Mi faccio un bel carpiato
Forse la vita e’ una prova (non del cuoco, io in cucina non faccio impazzire per?paro in fretta…), forse e’ un gioco, forse e’ una sfida oppure e’ pura improvvisazione. Tante le ipotesi, tante le versioni. Ognuno ha la sua, a seconda dei tempi, a seconda dei modi, a seconda dei caratteri. Ne ho sentite tante negli anni. Chi valorizza la prudenza, chi predilige il rischio, l’azzardo.Io di fronte a questo bivio, di fronte alla possibilita’ di esprimere una posizione o un’opinione ho sempre detto in maniera piu’ o meno giocosa “chi non risica, non rosica”. Forma non ortodossa per esprimere il fatto che ogni tanto devi rischiartela anche se in quel momento puo’ sembrarti la cosa meno oppurtuna. A volte i dubbi, le paure, trasformano la tua proverbiale grinta in una decelerazione, in un freno. Ed eccolo qui: sul trampolino piu’ alto. E mi rivedo di colpo a 18 anni quando ancora il nuoto era parte attiva della mia vita e l’acqua l’elemento piu’ presente, il piu’ amato. Io quasi quasi, di fronte a questa grande piscina , dall’alto della mia piattaforma, con tutto il freddo che c’e’ , con la pelle d’oca e i muscoli in tiro, quasi quasi mi butto e gareggio al massimo delle mie possibilita’. Con l’ambizione di fare il tempo migliore, con la speranza che il fiato mi basti.

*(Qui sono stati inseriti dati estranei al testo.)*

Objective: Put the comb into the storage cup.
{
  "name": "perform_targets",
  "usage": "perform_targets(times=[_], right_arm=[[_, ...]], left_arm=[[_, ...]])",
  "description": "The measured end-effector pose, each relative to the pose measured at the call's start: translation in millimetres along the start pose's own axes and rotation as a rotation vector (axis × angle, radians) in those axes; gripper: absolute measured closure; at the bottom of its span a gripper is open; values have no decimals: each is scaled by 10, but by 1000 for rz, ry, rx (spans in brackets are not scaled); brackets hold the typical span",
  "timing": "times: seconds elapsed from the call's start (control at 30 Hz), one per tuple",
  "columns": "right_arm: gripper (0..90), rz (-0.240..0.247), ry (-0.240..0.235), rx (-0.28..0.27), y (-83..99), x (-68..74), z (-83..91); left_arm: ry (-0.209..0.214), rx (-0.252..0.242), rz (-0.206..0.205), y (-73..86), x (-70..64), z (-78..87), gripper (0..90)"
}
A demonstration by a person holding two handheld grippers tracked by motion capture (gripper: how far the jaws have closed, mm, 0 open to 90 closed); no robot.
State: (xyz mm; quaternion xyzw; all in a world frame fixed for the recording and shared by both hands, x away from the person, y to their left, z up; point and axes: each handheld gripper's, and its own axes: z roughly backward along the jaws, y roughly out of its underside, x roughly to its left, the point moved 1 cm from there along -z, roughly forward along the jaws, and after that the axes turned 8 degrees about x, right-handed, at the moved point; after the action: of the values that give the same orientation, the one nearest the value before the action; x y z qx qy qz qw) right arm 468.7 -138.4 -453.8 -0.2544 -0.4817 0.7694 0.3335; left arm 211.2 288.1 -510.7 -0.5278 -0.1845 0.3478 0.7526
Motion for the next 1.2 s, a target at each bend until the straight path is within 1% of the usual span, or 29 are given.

20 Febbraio 2008 alle 13:53
Bisogna tenere duro e procede spediti. Mi sento ripetere in continuazione che “chi si ferma è perduto”. Ed è così. Credo che procedendo in questo modo, prendendosi anche qualche rischio, alla fine si possano raccogliere delle belle soddisfazioni. Stefano, continua così
20 Febbraio 2008 alle 13:58
Non saprei cosa dirti perchè, come hai detto tu, dipende dai tempi, dalle dinamiche, dalle situazioni. Anch’io non ho mai un modo unico di agire.
Fatto sta che questo post mi è piaciuto da morire, forse perchè anch’io fino a pochi anni fa nuotavo.
Ricordo soltanto che la tensione era tanta, ma il tuffo era una liberazione immensa…
20 Febbraio 2008 alle 14:50
anche perchè se ti trovi lì a fissare l’acqua… lo sai che prima o poi ti dovrai tuffare
20 Febbraio 2008 alle 15:36
Buon tuffo!
Anche io ogni tanto dovrei cercare di staccare i piedi dal trampolino e mettere nelle gambe più forza che posso
20 Febbraio 2008 alle 17:44
Al massimo prendi una panzata…
20 Febbraio 2008 alle 17:44
“Perché la vita è un brivido che vola via, è tutto un equilibrio sopra la follia.. Sopra la follia…!”
:*
20 Febbraio 2008 alle 21:57
…non sapevo di questo tuo passato da nuotatore…!
21 Febbraio 2008 alle 09:48
Stefi, io 8 anni fa’ mi sono buttato.. l’importante è prendersi sempre la resposnabilità delle proprie scelte e continuare, sei un ragazzo intelligente e puoi farcela.. superare le difficoltà per un importante obiettivo è nella natura dei vincenti!!! eeee… fatte sto carpiato..
21 Febbraio 2008 alle 14:47
corri, corri, corri!!!
21 Febbraio 2008 alle 20:55
La vita ha tante sfaccettature e secondo me non la si può prendere sempre e solo in uno stesso modo. E’un mix di gioco, rischio, improvvisazione, ma anche prudenza e riflessione…la cosa importante è saper giocare, improvvisare, rischiare, riflettere, a seconda del momento, della situazione e del proprio stato d’animo. Il mio consiglio? Fatti questo tuffo, perchè credo che sia proprio il tuo istinto a suggerirtelo, sbaglio?